Luis Hernandez, the center’s program coordinator, is the reason I came to Berkeley. He invited my family to campus, got us a place to stay, and made us feel so welcomed. I also met other veterans on campus who were also parents, or children of immigrants, and didn’t come from the stereotypical military family background.
“Oh my God, these are my people!” I thought.
Berkeley’s veteran community also felt very accepting to student parents and their daily situations. Going to campus events, Luis is always like, “Bring your kids. You don’t have to apologize for being a parent here.”
And when it comes to cases of disrespect, hate, racism or misogyny, folks displaying those actions are expelled from the center. We come together, we respect one another, and we maintain a community of acceptance. All are welcomed.
Being a part of this community at Berkeley has helped me to heal the trauma and anxiety that I still have from my childhood and military service.
As part of Berkeley’s Veterans Day celebration and art gallery — on Saturday (Nov. 13) at 12 p.m. in the Wurster Hall Platform Artspace — I will be displaying a cup I made as part of the art therapy sessions that fellow Marine veteran Ehren Tool holds on campus.
Ehren is Berkeley’s ceramics studio manager at the Department of Art Practice, and a few years ago, after a student veteran committed suicide, Ehren started inviting the veteran community to tailgate at Wurster Hall’s art practice building and create veteran art cups together.

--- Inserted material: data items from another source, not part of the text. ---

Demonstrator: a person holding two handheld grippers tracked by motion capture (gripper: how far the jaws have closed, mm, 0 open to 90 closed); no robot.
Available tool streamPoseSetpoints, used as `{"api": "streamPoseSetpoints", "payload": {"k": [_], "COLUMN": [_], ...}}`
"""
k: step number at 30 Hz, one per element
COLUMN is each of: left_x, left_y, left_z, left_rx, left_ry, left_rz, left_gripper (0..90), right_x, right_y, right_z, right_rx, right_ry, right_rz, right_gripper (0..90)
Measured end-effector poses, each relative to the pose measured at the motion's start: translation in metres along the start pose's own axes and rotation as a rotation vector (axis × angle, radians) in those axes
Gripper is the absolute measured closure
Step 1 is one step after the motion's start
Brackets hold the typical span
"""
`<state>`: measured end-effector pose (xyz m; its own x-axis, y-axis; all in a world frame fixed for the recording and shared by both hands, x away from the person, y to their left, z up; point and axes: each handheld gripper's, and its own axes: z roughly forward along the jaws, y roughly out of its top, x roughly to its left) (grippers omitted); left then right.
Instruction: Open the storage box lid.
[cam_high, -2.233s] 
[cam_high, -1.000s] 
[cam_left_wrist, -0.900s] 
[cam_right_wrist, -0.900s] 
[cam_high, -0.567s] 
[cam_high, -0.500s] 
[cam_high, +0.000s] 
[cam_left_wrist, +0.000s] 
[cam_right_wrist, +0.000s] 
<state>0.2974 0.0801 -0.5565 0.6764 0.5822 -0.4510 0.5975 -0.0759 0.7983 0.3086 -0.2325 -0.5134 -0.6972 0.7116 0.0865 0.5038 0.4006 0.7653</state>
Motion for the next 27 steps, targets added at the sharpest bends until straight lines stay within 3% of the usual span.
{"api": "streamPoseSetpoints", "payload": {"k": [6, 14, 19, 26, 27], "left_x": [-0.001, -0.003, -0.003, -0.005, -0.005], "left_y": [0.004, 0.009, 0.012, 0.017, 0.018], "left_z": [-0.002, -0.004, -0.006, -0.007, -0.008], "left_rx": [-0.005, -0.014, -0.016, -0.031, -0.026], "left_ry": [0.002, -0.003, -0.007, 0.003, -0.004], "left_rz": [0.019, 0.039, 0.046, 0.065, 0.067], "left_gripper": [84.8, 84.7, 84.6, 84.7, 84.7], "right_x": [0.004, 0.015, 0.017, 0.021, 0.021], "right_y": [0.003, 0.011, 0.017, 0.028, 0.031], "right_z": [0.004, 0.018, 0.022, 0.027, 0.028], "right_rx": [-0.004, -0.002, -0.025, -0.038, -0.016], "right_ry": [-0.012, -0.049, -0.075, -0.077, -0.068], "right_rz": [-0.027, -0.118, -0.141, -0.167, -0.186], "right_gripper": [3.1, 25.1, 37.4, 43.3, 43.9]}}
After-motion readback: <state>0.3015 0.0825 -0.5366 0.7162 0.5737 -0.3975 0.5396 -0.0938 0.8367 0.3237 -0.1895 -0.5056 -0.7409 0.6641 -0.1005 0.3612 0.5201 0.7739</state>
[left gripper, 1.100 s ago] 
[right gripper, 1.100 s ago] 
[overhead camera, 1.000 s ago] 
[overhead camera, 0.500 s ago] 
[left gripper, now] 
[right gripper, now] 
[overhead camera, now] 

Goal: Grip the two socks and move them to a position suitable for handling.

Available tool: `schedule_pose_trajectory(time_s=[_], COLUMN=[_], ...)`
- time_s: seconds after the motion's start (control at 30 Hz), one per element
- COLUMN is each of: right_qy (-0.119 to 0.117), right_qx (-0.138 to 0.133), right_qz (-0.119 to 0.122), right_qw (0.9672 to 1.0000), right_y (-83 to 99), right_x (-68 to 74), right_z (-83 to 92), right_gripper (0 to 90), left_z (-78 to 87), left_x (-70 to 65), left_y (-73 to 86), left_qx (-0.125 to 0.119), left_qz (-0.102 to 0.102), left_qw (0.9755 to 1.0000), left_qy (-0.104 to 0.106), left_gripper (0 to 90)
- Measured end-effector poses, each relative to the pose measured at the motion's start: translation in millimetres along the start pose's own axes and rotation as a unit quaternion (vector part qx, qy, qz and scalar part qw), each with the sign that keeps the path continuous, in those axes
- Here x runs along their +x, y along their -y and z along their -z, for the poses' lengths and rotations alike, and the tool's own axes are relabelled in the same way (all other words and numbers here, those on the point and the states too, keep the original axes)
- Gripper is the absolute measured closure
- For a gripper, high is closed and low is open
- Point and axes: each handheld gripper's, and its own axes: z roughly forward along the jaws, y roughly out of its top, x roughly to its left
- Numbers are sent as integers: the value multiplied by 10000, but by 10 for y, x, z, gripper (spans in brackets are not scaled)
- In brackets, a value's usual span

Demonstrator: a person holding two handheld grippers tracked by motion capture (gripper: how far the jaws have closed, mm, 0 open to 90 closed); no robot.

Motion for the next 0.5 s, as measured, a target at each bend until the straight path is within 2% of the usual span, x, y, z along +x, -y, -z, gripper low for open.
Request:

It’s a space to express what we are feeling. We can share our experiences through our art and make it into something that is meaningful to us.
It’s very freeing and cathartic.
My cup defines my experience in the military. I wasn’t just a Marine, but a woman Marine. I enjoyed paying homage to that. I chose an image of the first female Marine in media (from recruiting campaigns), and I incorporated the image of a vagina blossoming around flowers.

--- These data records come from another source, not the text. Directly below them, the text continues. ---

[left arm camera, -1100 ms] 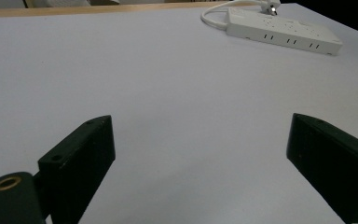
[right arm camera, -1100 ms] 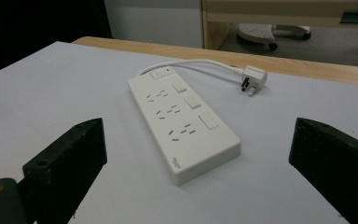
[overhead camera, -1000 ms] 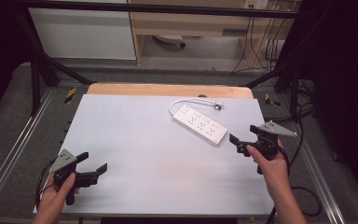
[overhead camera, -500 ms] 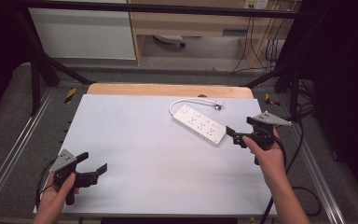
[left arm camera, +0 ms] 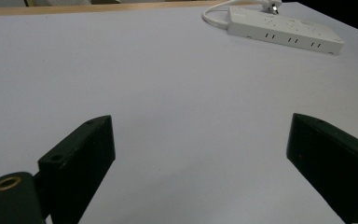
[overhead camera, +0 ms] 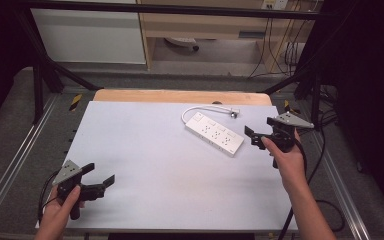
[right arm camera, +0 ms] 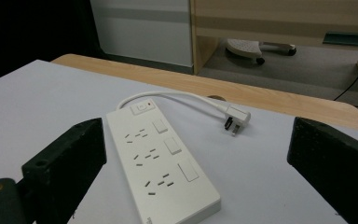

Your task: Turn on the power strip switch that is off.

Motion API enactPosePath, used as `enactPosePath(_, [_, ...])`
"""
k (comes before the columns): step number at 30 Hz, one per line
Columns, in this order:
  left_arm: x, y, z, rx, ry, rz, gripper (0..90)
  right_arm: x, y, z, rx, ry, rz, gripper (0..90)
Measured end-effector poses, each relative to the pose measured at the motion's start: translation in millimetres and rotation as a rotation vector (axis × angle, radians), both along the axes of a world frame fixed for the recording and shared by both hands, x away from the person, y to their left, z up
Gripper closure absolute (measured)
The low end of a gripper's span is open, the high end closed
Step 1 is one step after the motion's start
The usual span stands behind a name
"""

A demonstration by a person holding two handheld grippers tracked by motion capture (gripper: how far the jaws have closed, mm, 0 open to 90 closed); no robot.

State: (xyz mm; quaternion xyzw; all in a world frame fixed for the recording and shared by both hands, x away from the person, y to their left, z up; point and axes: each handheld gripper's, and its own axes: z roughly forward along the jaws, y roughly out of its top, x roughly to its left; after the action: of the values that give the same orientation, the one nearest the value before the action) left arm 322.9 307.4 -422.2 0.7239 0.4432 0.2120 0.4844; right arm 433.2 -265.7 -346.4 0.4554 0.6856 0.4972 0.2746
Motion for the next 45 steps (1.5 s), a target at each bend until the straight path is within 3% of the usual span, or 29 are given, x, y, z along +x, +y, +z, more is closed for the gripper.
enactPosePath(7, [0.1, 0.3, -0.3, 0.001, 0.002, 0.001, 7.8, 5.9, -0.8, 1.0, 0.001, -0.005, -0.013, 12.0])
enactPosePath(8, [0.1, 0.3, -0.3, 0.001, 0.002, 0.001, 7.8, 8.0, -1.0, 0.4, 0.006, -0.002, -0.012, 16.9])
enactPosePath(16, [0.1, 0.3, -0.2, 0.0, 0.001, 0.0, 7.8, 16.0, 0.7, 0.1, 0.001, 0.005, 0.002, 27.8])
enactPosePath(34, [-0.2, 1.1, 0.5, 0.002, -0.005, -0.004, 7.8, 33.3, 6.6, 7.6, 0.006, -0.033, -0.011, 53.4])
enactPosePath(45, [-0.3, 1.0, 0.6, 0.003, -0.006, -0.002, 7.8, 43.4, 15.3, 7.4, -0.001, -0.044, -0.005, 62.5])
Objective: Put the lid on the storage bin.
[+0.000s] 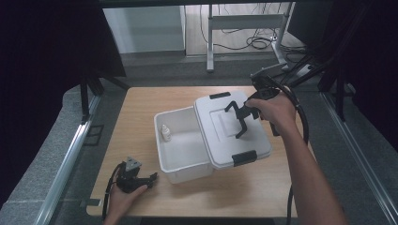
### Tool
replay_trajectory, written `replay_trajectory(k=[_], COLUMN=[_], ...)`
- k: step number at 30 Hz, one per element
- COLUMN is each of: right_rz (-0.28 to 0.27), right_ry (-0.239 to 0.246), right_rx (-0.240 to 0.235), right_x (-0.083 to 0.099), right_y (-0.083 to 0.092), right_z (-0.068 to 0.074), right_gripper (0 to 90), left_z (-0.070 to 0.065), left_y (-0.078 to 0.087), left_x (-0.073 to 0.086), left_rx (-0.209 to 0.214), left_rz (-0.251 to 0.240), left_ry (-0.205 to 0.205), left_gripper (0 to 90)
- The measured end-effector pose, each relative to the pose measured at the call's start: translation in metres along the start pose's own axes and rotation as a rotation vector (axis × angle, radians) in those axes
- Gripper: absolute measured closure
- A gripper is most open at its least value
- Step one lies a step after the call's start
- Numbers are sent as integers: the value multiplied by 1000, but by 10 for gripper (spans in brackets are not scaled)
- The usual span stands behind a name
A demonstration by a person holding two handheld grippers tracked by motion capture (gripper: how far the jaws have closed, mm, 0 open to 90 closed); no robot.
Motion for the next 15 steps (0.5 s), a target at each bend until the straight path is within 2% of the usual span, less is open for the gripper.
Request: replay_trajectory(k=[11, 15], right_rz=[30, 34], right_ry=[4, -9], right_rx=[-12, -19], right_x=[-5, -7], right_y=[-24, -32], right_z=[14, 17], right_gripper=[850, 850], left_z=[0, 0], left_y=[0, 0], left_x=[0, 0], left_rx=[0, -1], left_rz=[0, 0], left_ry=[0, -1], left_gripper=[126, 126])
Point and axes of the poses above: each handheld gripper's, and its own axes: y roughly backward along the jaws, x roughly out of its underside, z roughly to its left, the point moved 8 cm from there along -y, roughly forward along the jaws, and after that the axes turned 9 degrees about -x, right-handed, at the moved point
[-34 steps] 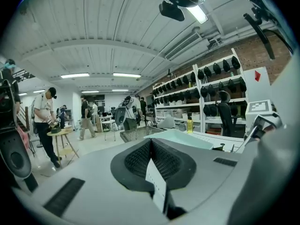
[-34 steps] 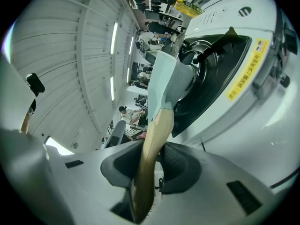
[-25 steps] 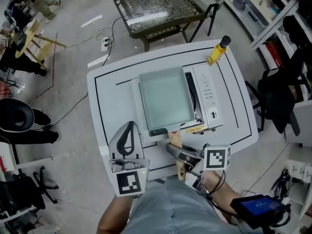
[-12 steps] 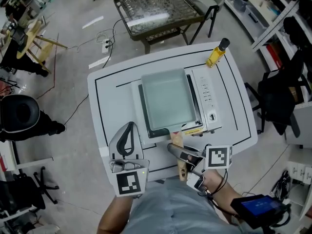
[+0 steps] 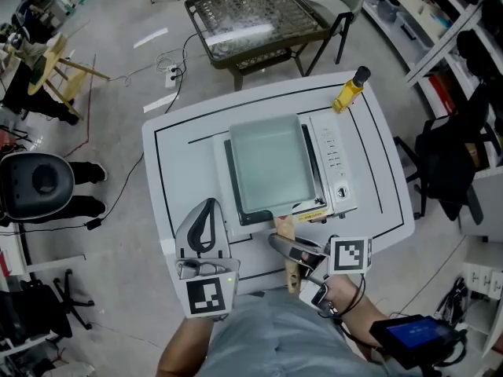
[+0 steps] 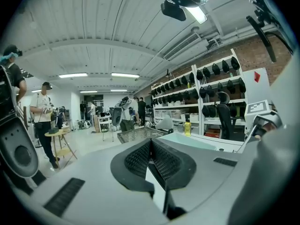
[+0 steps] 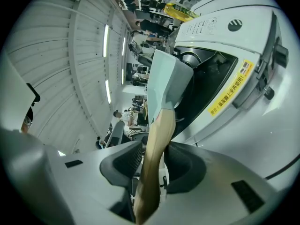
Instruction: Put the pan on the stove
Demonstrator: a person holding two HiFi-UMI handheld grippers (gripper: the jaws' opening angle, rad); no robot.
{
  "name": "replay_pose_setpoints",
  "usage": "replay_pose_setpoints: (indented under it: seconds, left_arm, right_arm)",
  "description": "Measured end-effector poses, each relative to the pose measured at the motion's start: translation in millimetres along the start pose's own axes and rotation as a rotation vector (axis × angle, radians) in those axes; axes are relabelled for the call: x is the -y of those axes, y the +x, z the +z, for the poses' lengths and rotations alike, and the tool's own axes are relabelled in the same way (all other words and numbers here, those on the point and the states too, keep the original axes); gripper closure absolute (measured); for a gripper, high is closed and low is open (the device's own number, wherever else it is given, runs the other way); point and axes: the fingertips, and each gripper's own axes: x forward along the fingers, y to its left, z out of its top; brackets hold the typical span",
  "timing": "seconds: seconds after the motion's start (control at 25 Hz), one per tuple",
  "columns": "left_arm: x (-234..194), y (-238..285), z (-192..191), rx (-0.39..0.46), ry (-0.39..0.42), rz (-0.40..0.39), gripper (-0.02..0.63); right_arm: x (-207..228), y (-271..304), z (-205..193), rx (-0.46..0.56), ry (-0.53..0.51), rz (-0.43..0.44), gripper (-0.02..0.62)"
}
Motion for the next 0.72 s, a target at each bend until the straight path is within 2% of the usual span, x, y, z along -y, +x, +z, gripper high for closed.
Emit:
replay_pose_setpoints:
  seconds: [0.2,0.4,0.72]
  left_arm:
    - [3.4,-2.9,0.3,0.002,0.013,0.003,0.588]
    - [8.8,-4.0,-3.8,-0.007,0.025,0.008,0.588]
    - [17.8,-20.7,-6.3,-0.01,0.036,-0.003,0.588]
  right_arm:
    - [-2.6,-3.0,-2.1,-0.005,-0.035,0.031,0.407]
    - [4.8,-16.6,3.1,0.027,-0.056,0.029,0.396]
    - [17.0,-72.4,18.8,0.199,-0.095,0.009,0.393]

To me that symbolizes life, birth, regrowth, death and the full spectrum of existence.
I’m typically not one for inspirational messages, but on my cup, I thought it was important to note that, in everything I have faced, I persisted. Not just in service, but as a veteran, because life is so much more than that one experience — so we keep going, growing and learning.
I love plants and working with soil. I find peace and satisfaction in it. So, I want to put a plant in my cup when I take it home to see something grow in it.
In many ways, my cup also symbolizes the very complicated feelings I have about my relationship to being a veteran: It’s flawed, but nonetheless, I’m grateful for it because it led me to Berkeley, and that’s exactly where I want to be.